There is a growing concern about a lack of reproducibility in science that also affects bioinformatics and mass spectrometry (MS-based) technologies. One aspect of this problem is that bioinformatic analysis are increasingly complex and greatly influence the outcome of a study. Current bioinformatic analysis commonly consist of multiple tools and algorithms, each with its own set of parameters. Recording all of these settings in full detail is rarely possible in methods sections of a research manuscript. This often leads to vital details about the bioinformatic processing of the data to be missing. In this work, we therefore try to establish:
- A set of guidelines to describe the minimal information required in the bioinformatic methods section of MS-based manuscripts.
- A well-defined checklist of requirements to help authors, reviewers, and editors to assess bioinformatic analyses.
- The required extended information data (supplementary) that needs to accompany any manuscript in order to ensure its reproducibility.
The following guidelines will be focused on studies and manuscripts performed using MS-based technologies (see below). However, the principles of the guidelines can be applied and extended to other omics bioinformatics data analysis. Additionally, these guidelines should enable non-bioinformatics experts as well (when reviewing, for example) to assess whether a manuscript fulfills these guidelines.
All items are grouped into three categories:
Bronze: Minimal requirements to ensure reproducibility. This constitutes the minimal level of compliance with this guideline.
Silver: Intermediate level
Gold: Fully documented consideration of all bioinformatics aspects.
The guidelines are organized by sections (e.g. Public Data Deposition). Each section provides a checklist of information that must (Bronze), should (Silver) or could (Gold) be provided for each specific technology. If one of the items in the checklist is applied to only a specific set of MS-based technologies, it will be mentioned and tag specifically. The idea behind this approach is to create reusable blocks that can be integrated into other guidelines as well.

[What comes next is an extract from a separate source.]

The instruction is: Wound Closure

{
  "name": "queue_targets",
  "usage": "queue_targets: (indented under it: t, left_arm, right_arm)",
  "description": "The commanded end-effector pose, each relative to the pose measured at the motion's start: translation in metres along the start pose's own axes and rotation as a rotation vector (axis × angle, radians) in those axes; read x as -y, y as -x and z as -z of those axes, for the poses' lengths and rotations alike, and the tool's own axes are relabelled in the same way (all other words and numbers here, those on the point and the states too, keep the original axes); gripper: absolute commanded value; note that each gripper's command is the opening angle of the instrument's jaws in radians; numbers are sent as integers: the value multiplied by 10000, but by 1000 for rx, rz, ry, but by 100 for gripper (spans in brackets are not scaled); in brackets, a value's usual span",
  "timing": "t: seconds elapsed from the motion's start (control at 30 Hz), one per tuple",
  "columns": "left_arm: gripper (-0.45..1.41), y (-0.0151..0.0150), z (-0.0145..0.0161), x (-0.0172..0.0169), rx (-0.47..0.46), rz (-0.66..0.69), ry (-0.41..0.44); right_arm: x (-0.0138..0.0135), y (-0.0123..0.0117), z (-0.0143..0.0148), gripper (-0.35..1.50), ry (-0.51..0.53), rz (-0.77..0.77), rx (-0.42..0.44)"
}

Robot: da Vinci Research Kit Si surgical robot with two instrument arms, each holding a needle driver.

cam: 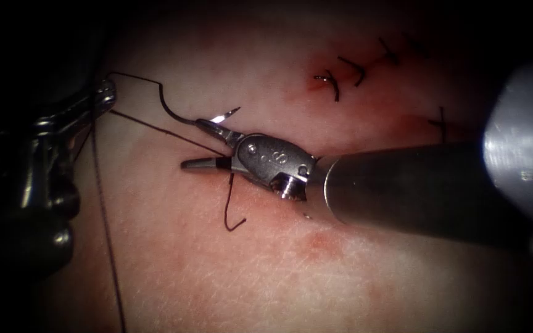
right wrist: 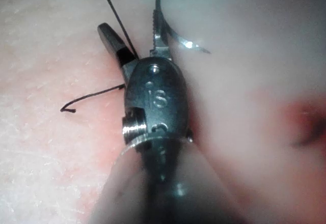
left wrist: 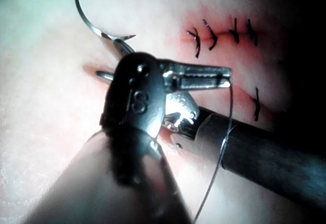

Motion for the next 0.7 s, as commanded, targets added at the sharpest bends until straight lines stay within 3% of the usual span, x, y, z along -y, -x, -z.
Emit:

The current guidelines are design for the following biomedical research fields:
- Proteomics (bottom-up and top-down)
- ProteoGenomics*
- Metabolomics
- Lipidomics
- Mass Spectrometry Imaging
ProteoGenomics can be considered a specific subfield of MS-based proteomics studies in which more complex analysis are performed.
Some of the rules are design for meta-analysis manuscripts. A meta-analysis manuscript is the aggregation/reanalysis of previously published data.
We consider public data deposition as a vital requirement for any published study. Therefore:
Name: Raw data is deposited in a public repository
Category: Bronze
Description: The complete RAW data (ie. the mass spectrometer's raw files, such as RAW
files for Thermo Fisher instruments) of any MS-based study must be deposited in a public repository to ensure reproducibility.
Fields: all
Name: The data repository is part of ProteomeXchange
Category: Bronze
Description: The ProteomeXchange Consortium coordinates standard data submission and dissemination guidelines of proteomics data. It encourages open data policies in the field of proteomics and guarantees the long-term maintainability of the data.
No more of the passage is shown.